### WHAT YOU HAVE TO DO
Could you return the lines below exactly, from the first line up to and including the line that holds "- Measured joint"?

(Data items)
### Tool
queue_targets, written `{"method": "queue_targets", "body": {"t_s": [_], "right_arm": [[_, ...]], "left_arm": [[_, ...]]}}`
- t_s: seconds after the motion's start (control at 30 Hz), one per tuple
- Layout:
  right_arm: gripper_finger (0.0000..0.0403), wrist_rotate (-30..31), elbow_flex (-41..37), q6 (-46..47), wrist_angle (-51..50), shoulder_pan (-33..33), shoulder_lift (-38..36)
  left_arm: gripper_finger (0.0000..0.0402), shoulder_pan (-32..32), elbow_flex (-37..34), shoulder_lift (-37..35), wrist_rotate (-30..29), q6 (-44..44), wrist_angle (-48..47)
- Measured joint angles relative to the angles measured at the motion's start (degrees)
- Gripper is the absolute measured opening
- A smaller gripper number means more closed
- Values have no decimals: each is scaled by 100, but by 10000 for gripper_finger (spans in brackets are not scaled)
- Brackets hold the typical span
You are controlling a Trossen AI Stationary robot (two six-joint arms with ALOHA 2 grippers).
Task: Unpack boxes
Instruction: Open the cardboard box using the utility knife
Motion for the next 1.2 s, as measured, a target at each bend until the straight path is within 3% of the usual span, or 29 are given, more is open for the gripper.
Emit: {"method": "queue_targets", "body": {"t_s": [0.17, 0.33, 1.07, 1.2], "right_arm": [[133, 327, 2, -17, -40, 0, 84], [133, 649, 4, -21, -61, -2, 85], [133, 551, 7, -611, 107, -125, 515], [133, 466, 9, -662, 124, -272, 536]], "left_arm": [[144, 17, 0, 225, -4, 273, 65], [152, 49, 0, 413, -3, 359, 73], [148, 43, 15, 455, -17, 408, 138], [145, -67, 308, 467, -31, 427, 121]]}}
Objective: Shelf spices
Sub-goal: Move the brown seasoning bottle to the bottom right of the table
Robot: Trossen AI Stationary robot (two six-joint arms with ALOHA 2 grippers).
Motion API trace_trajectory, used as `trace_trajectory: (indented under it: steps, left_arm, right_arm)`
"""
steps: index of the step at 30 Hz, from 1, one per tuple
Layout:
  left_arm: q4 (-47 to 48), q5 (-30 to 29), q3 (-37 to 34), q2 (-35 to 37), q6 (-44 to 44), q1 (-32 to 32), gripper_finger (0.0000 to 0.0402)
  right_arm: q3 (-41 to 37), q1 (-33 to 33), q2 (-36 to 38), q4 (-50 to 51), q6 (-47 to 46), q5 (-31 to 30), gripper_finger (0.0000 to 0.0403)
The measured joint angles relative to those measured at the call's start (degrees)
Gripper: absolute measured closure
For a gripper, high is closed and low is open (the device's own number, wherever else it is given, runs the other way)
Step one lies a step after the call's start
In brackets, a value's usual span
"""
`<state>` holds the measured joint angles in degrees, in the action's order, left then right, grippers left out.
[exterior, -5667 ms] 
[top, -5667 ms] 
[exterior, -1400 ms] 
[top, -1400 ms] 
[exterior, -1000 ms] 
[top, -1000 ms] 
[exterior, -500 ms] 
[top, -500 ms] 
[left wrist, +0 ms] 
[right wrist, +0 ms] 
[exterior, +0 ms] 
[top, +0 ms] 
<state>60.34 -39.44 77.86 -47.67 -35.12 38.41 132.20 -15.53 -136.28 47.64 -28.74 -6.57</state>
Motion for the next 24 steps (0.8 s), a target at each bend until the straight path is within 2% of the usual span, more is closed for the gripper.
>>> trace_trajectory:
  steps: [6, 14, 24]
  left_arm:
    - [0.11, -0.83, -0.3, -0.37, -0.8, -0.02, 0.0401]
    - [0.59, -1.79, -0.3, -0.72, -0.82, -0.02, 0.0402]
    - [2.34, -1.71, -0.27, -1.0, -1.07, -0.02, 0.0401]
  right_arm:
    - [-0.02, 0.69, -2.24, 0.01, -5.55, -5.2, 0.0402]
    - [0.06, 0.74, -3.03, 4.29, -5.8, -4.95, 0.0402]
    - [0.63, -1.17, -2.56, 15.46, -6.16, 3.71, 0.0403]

### OUTPUT OF THE TASK
### Tool
queue_targets, written `{"method": "queue_targets", "body": {"t_s": [_], "right_arm": [[_, ...]], "left_arm": [[_, ...]]}}`
- t_s: seconds after the motion's start (control at 30 Hz), one per tuple
- Layout:
  right_arm: gripper_finger (0.0000..0.0403), wrist_rotate (-30..31), elbow_flex (-41..37), q6 (-46..47), wrist_angle (-51..50), shoulder_pan (-33..33), shoulder_lift (-38..36)
  left_arm: gripper_finger (0.0000..0.0402), shoulder_pan (-32..32), elbow_flex (-37..34), shoulder_lift (-37..35), wrist_rotate (-30..29), q6 (-44..44), wrist_angle (-48..47)
- Measured joint angles relative to the angles measured at the motion's start (degrees)

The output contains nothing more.